9. Pour infirmer l'ordonnance et constater la caducité de la déclaration d'appel, l'arrêt, après avoir relevé que M. [O] avait adressé au greffe ses premières conclusions le 6 septembre 2019 sous le numéro de RG 19/07797, retient qu'il n'a jamais remis de conclusions d'appelant au greffe ni ne les a notifiées à son contradicteur en application des articles 908 et 911 du code de procédure civile, et que la notification éventuelle de conclusions dans le dossier 19/7797 ne saurait pallier leur absence dans le premier dossier, ni entraîner une quelconque régularisation procédurale.
10. En statuant ainsi, alors qu'elle constatait que l'appelant avait remis ses conclusions dans le délai requis par l'article 908 précité à compter de la déclaration d'appel, la cour d'appel a violé les textes susvisés.

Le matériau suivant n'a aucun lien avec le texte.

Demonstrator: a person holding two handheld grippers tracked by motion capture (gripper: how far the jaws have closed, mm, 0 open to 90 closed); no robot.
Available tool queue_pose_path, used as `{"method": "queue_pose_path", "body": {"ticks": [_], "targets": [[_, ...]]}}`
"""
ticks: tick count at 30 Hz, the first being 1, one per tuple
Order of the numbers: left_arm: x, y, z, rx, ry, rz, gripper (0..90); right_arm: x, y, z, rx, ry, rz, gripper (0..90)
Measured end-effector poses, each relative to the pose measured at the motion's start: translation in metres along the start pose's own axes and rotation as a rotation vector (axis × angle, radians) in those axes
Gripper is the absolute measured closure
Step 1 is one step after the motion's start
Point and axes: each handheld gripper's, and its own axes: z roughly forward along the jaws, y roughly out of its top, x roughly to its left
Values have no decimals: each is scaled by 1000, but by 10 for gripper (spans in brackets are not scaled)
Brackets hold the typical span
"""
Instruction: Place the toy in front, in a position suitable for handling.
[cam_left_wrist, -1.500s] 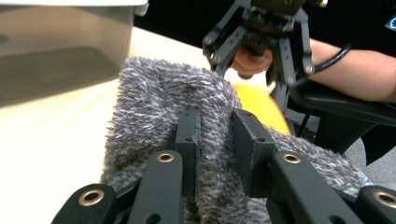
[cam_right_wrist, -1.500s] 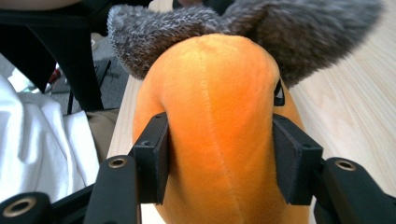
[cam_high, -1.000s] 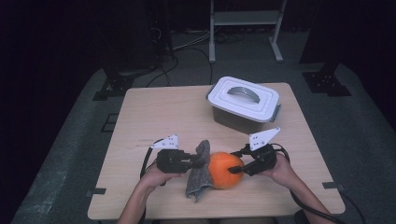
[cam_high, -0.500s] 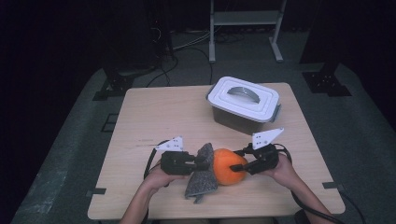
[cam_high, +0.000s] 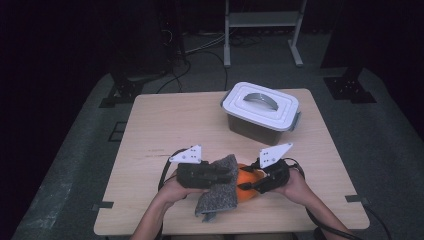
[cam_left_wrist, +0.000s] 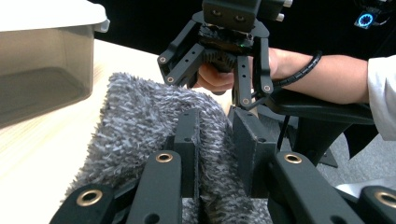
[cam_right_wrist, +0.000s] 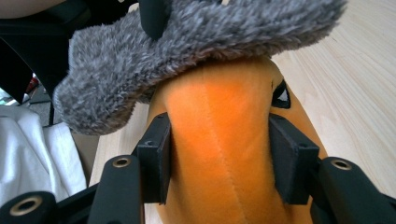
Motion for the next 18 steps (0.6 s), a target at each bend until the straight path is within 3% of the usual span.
{"method": "queue_pose_path", "body": {"ticks": [4, 8, 18], "targets": [[7, -7, -6, 17, 45, -20, 733, -7, -4, -7, -13, -2, 32, 460], [11, -13, -8, 11, 64, -37, 740, -14, -9, -13, -32, 1, 64, 459], [10, -11, -8, -26, 54, -41, 793, -17, -12, -16, -47, -6, 85, 452]]}}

PAR CES MOTIFS, et sans qu'il y ait lieu de statuer sur les autres griefs du pourvoi, la Cour :
CASSE ET ANNULE, en toutes ses dispositions, l'arrêt rendu le 27 octobre 2021, entre les parties, par la cour d'appel de Paris ;
Remet l'affaire et les parties dans l'état où elles se trouvaient avant cet arrêt et les renvoie devant la cour d'appel de Paris autrement composée ;
Condamne l'association Aglaë et Bucéphale aux dépens ;
En application de l'article 700 du code de procédure civile, condamne l'association Aglaë et Bucéphale à payer à Me Bardoul la somme de 3 000 euros ;
Dit que sur les diligences du procureur général près la Cour de cassation, le présent arrêt sera transmis pour être transcrit en marge ou à la suite de l'arrêt cassé ;
Ainsi fait et jugé par la Cour de cassation, deuxième chambre civile, et prononcé publiquement le douze juin deux mille vingt-cinq par mise à disposition de l'arrêt au greffe de la Cour, les parties ayant été préalablement avisées dans les conditions prévues au deuxième alinéa de l'article 450 du code de procédure civile.